I am 'somewhat' knowledgeable in the fields of both programming and the logic being used here (meaning that I'm better than everyone I know, but I don't really know anyone who's any good), but I have noticed a few things about the problem that bear thinking about. First off, I agree with what Res Ipsa Loquitur about the problem with basing things off HP (and sorry if you addressed this already; I must have missed it), and after thinking about it awhile have decided that the best way to weight that sort of thing would be with a measure of 'KO-ability', given your current team (perhaps the weighted average of the number of moves each of your Pokemon needs to KO, with the weighting against those of your pokemon unlikely to survive and in favor of those likely to be out against it. This needs to be thought out further, obviously). I also think that Pokemon should be evaluated in terms of a percentage rather than a number, because that lets you use infinity (for a Pokemon which guarantees victory, perhaps) rather than just really big numbers. I don't think that it actually matters though, except from a stylistic point of view.
Also with regards to what people have been saying about prediction and base point values for moves (which would of course be modified by things like STAB, weather, etc.), I thought of something that I'm not sure would work (not knowing enough about the programming language you're using) but would be useful if it did. First include some variable in all of the various estimates (how likely are they to switch out? How much intrinsic value does Ice punch have?) so that instead of '30%' we had '30% + N'. Now, after every battle where that statistic comes into play, pick a random N between say, -5 and 5. Over many battles, if substantially more wins occur with an N of 3-5 (in relevant situation) then change the range of Ns to 0-10, and so on. You could probably calculate this continuously, perhaps decreasing the bounds of the range by .1% for each win with a low N and increasing by .1% for each win with a high N. Someone might have suggested something like this earlier, I'm not sure.
Another note on prediction: something interesting to see would be if different people with similar skill predict in different ways, either based on their personality or with simple(?) randomness.
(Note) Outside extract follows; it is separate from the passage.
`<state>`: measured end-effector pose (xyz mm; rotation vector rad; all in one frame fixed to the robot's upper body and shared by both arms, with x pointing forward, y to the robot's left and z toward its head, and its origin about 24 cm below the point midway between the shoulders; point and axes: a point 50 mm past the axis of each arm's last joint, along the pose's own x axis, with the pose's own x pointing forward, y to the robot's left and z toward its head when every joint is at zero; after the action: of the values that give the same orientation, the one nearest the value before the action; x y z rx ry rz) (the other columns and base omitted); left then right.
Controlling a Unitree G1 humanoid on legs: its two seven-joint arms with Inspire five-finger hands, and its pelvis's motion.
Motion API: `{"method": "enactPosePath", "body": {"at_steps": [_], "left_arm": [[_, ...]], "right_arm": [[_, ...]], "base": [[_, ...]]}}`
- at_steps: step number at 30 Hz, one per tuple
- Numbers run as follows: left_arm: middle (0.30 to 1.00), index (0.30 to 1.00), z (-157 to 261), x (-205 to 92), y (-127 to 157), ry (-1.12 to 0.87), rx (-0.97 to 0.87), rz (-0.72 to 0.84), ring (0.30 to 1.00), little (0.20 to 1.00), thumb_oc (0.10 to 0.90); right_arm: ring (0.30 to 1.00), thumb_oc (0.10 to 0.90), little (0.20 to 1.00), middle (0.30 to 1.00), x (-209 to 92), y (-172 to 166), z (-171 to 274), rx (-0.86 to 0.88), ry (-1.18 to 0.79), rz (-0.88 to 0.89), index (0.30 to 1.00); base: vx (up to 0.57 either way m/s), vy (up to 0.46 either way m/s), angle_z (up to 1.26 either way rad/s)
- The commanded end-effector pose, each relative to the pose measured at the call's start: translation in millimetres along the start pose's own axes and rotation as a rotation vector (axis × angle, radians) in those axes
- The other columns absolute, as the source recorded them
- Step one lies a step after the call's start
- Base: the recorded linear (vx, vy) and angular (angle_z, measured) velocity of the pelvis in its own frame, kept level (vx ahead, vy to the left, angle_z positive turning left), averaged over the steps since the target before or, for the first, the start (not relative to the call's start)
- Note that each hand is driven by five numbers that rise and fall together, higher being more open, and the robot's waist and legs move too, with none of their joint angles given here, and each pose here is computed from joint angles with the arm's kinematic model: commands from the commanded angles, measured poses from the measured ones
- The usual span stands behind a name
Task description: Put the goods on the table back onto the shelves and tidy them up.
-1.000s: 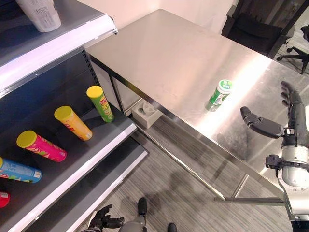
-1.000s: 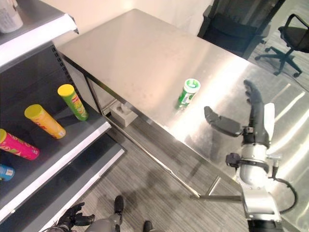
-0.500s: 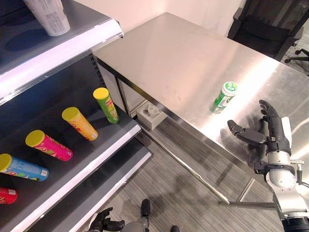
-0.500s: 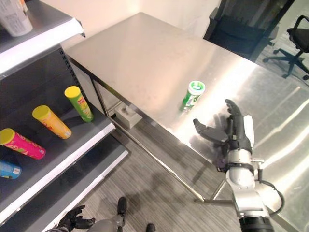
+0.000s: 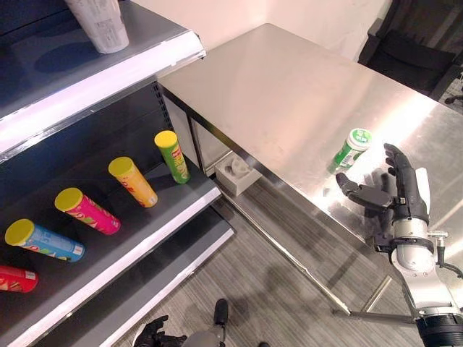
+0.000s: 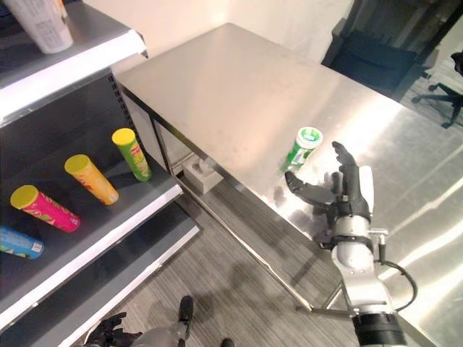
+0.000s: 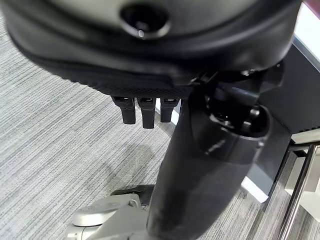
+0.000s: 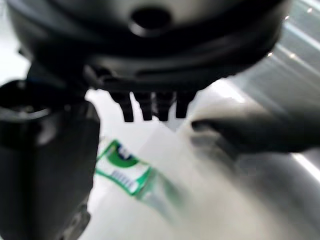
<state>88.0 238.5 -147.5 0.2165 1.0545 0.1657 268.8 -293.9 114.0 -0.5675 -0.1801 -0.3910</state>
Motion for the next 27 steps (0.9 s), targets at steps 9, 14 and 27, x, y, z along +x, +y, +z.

Give two people a copy of the program, and check their 'N' values after a few hundred battles, and see whether and how they are different. This could also show whether different instances of essentially the same scenario (I need to guess whether he switches in fear of a S.E. hit or stays in in fear of a different S.E. hit) are predicted the same, or if some variations exist which change the optimal percentages (the only thing I can think of is maybe with different S.E. types in this case; maybe Ice is always better than ground?).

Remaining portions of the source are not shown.